Table A: Taxonomy of the higher primates showing the close genetic links between Pan and Homo

The taxonomy of the Hominoidea is in a state of flux, as molecular evidence has drawn close lines of relationship than expected. Below are two of the many current phylogenetic classifications. Clearly, they are not clearly defined and the final classification has not been decided.
In the Science Week reference below, they state:

"hominine: The terms hominine, hominin, hominoid, hominid, are not interchangeable, but their classification criteria are variously in a state of flux. In general, the hominoids are a primate superfamily, the hominid family comprises the great apes within the hominoid superfamily, the hominini are a "tribe" within the hominids characterized by a number of features including bipedalism, and the hominini are further partitioned into the genera Homo and Australopithecus. Concerning research in human evolution, most paleoanthropologists agree that what is important is to achieve an understanding of the evolutionary transitions and transformations, and any classification scheme must be secondary to this objective. In other words, in this context, classification must ultimately reflect phylogeny (the actual evolutionary relationships), and as knowledge of phylogeny changes, so must the extant classification schemes."

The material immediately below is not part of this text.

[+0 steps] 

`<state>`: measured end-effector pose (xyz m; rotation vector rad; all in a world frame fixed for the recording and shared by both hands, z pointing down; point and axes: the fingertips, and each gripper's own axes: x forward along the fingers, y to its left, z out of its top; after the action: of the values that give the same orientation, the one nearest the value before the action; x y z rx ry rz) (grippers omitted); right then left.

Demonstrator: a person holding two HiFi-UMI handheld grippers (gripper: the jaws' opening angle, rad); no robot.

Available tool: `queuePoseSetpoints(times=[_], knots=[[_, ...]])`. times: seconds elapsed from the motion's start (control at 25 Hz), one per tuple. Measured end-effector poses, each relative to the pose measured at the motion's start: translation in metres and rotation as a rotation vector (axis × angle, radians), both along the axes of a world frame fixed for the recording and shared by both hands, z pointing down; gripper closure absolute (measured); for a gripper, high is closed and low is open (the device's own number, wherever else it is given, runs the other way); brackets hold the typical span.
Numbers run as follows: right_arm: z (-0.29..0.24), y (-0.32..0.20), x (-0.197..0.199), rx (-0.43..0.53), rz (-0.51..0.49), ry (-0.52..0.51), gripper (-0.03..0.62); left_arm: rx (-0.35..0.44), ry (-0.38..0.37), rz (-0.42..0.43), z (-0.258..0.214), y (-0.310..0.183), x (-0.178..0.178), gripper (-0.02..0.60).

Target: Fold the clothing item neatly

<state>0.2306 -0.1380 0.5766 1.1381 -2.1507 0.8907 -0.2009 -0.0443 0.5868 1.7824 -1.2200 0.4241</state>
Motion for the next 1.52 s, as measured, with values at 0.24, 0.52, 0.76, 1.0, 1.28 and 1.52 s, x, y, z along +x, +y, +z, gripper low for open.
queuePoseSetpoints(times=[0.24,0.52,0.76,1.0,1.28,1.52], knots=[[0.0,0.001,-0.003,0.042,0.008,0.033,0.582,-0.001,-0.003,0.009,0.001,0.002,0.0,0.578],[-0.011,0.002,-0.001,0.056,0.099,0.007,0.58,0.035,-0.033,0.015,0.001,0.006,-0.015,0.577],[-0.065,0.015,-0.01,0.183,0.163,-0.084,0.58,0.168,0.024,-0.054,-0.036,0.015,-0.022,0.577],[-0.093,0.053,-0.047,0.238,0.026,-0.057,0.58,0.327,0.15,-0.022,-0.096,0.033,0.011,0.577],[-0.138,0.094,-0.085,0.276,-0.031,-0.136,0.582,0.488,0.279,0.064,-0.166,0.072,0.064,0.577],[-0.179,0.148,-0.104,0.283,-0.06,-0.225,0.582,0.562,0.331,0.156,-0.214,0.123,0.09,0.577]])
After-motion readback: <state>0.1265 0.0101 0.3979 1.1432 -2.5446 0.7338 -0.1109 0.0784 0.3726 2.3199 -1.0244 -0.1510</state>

[See skulls of Homininae ].
Superfamily Hominoidea ('hominoids')

Family Hylobatidae (e.g. gibbon)
Genus Hylobates
Genus Symphalangus (e.g. siamang)

Family Hominidae ('hominids')

Subfamily Ponginae
Genus Pongo ('pongines') (e.g. orangutans)

Subfamily Gorillinae
Genus Gorilla ('gorillines') (e.g. gorilla)

Subfamily Homininae ('hominines')

Tribe Panini
Genus Pan ('panins’) (e.g. chimpanzee)
Pan troglodytes (chimpanzee)
Pan paniscus (bonobo)

Tribe Hominini ('hominins')

Subtribe Australopithecina ('australopiths')
Genus Ardipithecus
Genus Australopithecus
Genus Paranthropus
Subtribe Hominina ('hominans')
Genus Homo (human)
Superfamily Hominoidea ('hominoids')

Family Hominidae ('hominids')

Subfamily Homininae ('hominines') (18 Mya)

Tribe Hylobatini

Subtribe Hylobatina (8 Mya)
Genus Hylobates (e.g. gibbon)
Genus Symphalangus (e.g. siamang)

Tribe Hominini ('hominins') (14 Mya)

Subtribe Pongina
Genus Pongo ('pongines') (e.g. orangutans)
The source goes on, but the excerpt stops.